In Wasteland: The Great War and the Origins of Modern Horror historian W. Scott Poole argues that the traumas of the First World War still echo through our culture 100 years later. From the The Walking Dead’s zombie hordes to the faceless killing machines of the Halloween and Friday the 13th franchises, the monsters of our collective imagination were born from the world’s first truly modern war ... Poole sees not only the shadows of a war lost to living memory but a whole new set of cultural anxieties.
If nothing else, Wasteland... is fully attuned to the conflict’s devastating psychological impact ... Much of what follows is highly persuasive ... On the other hand, the further that Mr. Poole casts his net—when it is flung over modernist literature, for example—the less convincing some of his thesis becomes ... Surrealism, Dada, André Breton, Salvador Dalí, Fritz Lang . . . there is scarcely an artform, an artist or an artifact that isn’t somehow grist to Mr. Poole’s conceptualizing mill, and the fact that, for example, there were plenty of [similar works from before the war] goes unrecorded ... When Mr. Poole is good, he is very good... But his diffuseness rather lessens the book’s overall effect. So, too, does the curious hybridization of the style ... Still, Mr. Poole’s general conclusions about World War I’s transformation into art, and the process of psychological displacement that accompanied it, are incontestable.

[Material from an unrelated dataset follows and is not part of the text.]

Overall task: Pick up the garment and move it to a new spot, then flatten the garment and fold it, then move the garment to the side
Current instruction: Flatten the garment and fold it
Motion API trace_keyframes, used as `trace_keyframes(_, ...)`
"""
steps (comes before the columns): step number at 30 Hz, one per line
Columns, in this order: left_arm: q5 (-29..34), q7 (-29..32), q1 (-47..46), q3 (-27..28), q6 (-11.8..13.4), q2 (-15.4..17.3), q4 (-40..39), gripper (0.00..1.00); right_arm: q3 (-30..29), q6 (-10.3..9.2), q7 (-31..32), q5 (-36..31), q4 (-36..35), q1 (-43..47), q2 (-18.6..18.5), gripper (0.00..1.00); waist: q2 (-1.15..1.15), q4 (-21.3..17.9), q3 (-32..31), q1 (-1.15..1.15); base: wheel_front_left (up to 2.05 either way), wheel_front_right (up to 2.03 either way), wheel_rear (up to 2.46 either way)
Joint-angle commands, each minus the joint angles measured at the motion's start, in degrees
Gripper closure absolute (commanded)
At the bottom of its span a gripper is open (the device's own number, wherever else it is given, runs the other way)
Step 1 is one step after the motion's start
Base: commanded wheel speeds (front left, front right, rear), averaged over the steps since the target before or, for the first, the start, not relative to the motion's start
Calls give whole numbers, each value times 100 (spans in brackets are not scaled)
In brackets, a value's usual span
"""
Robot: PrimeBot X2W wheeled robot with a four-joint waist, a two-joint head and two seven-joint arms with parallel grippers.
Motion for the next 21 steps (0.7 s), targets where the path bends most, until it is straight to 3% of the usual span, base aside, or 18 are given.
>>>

... W. Scott Poole... provides an alternative—or, perhaps, in keeping with this book, uncanny—analysis of the artistic and cultural legacy of the War to End All Wars ... And yet, while Poole's thesis is persuasive and his prose sharp, perhaps the origin of modern horror is more complicated [than portrayed in the book]. In the rapidly accumulating examples and analyses, the study suffers from a familiar cultural history problem: single-mindedness. The Great War is Poole's Theory of Everything ... Still, the book's wide-ranging erudition, strong prose, and clear love and fascination with both history and horror—this review barely scratches the surface of all of the topics and texts covered—will appeal to a variety of readers, but only those who can persevere without losing heart.